?? regexpr.pas
字號:
unit RegExpr;
interface
// ======== Determine compiler
{$IFDEF VER80} Sorry, TRegExpr is for 32-bits Delphi only. Delphi 1 is not supported (and whos really care today?!). {$ENDIF}
{$IFDEF VER90} {$DEFINE D2} {$ENDIF} // D2
{$IFDEF VER93} {$DEFINE D2} {$ENDIF} // CPPB 1
{$IFDEF VER100} {$DEFINE D3} {$DEFINE D2} {$ENDIF} // D3
{$IFDEF VER110} {$DEFINE D4} {$DEFINE D3} {$DEFINE D2} {$ENDIF} // CPPB 3
{$IFDEF VER120} {$DEFINE D4} {$DEFINE D3} {$DEFINE D2} {$ENDIF} // D4
{$IFDEF VER130} {$DEFINE D5} {$DEFINE D4} {$DEFINE D3} {$DEFINE D2} {$ENDIF} // D5
{$IFDEF VER140} {$DEFINE D6} {$DEFINE D5} {$DEFINE D4} {$DEFINE D3} {$DEFINE D2} {$ENDIF} // D6
{$IFDEF VER150} {$DEFINE D7} {$DEFINE D6} {$DEFINE D5} {$DEFINE D4} {$DEFINE D3} {$DEFINE D2} {$ENDIF} // D7
// ======== Define base compiler options
{$BOOLEVAL OFF}
{$EXTENDEDSYNTAX ON}
{$LONGSTRINGS ON}
{$OPTIMIZATION ON}
{$IFDEF D6}
{$WARN SYMBOL_PLATFORM OFF} // Suppress .Net warnings
{$ENDIF}
{$IFDEF D7}
{$WARN UNSAFE_CAST OFF} // Suppress .Net warnings
{$WARN UNSAFE_TYPE OFF} // Suppress .Net warnings
{$WARN UNSAFE_CODE OFF} // Suppress .Net warnings
{$ENDIF}
{$IFDEF FPC}
{$MODE DELPHI} // Delphi-compatible mode in FreePascal
{$ENDIF}
// ======== Define options for TRegExpr engine
{.$DEFINE UniCode} // Unicode support
{$DEFINE RegExpPCodeDump} // p-code dumping (see Dump method)
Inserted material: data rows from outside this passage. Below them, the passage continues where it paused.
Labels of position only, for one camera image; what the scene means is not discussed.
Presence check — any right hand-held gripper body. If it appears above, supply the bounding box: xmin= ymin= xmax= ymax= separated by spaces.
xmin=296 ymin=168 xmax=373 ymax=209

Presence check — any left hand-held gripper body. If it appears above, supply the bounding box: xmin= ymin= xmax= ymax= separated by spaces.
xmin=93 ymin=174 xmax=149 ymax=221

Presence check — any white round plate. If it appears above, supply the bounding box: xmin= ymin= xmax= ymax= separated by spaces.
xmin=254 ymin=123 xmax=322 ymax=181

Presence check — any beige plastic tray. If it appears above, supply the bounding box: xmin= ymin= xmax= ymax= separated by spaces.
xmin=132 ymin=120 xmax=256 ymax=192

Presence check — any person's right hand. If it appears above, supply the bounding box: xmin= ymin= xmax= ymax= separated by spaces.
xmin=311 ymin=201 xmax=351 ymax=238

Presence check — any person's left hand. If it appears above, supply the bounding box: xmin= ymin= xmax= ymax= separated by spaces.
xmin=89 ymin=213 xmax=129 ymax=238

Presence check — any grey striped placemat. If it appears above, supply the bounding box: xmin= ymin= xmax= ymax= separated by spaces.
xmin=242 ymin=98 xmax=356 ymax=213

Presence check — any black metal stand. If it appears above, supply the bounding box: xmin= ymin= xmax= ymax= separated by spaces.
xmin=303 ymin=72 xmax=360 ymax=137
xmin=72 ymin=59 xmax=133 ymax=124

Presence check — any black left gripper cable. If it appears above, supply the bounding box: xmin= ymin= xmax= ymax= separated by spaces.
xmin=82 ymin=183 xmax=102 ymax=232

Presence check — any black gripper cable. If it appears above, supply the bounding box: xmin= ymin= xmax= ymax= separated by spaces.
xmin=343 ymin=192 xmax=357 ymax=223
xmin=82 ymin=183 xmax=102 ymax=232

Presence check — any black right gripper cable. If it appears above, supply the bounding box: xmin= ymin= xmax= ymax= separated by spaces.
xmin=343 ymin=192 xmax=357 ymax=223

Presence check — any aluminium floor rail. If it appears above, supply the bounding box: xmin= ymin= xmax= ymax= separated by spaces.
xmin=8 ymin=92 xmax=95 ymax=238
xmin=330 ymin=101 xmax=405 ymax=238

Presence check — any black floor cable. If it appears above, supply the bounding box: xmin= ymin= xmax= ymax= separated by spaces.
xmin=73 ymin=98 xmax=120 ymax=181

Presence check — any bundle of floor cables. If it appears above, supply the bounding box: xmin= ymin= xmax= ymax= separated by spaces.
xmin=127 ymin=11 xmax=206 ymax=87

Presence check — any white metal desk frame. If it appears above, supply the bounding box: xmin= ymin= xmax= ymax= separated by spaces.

{$IFNDEF FPC} // the option is not supported in FreePascal
{$DEFINE reRealExceptionAddr} // exceptions will point to appropriate source line, not to Error procedure
{$ENDIF}
{$DEFINE ComplexBraces} // support braces in complex cases
{$IFNDEF UniCode} // the option applicable only for non-UniCode mode
{$DEFINE UseSetOfChar} // Significant optimization by using set of char
{$ENDIF}
{$IFDEF UseSetOfChar}
{$DEFINE UseFirstCharSet} // Fast skip between matches for r.e. that starts with determined set of chars
{$ENDIF}
// ======== Define Pascal-language options
// Define 'UseAsserts' option (do not edit this definitions).
// Asserts used to catch 'strange bugs' in TRegExpr implementation (when something goes
// completely wrong). You can swith asserts on/off with help of {$C+}/{$C-} compiler options.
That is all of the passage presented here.